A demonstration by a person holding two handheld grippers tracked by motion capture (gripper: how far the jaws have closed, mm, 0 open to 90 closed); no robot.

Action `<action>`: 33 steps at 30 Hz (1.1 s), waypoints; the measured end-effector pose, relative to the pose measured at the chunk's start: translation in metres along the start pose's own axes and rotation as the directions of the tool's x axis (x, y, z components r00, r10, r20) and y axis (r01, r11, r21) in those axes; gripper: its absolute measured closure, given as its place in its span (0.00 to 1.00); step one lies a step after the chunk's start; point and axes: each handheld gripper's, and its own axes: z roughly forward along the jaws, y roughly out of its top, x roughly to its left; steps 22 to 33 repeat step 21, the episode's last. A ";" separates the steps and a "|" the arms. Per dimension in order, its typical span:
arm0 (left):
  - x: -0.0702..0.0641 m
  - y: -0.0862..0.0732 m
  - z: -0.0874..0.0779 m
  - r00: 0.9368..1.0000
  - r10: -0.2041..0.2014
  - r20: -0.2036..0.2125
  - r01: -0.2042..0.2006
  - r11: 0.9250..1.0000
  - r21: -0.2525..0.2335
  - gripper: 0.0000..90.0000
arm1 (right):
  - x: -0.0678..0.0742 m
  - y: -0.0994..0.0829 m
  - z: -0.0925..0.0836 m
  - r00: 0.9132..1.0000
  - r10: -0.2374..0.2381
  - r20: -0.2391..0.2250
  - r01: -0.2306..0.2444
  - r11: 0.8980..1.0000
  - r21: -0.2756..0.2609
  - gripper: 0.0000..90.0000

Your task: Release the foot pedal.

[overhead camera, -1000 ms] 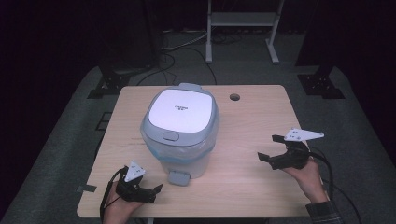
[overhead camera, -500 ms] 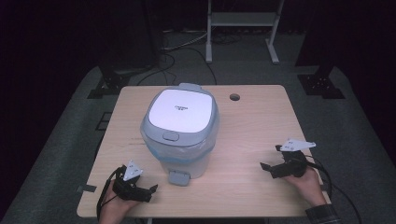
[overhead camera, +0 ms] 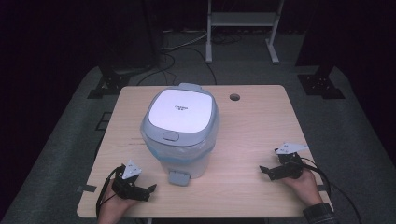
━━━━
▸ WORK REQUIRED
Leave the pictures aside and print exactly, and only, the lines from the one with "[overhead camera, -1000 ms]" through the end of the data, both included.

▸ SOLUTION
[overhead camera, -1000 ms] 
[overhead camera, -500 ms] 
[overhead camera, +0 ms] 

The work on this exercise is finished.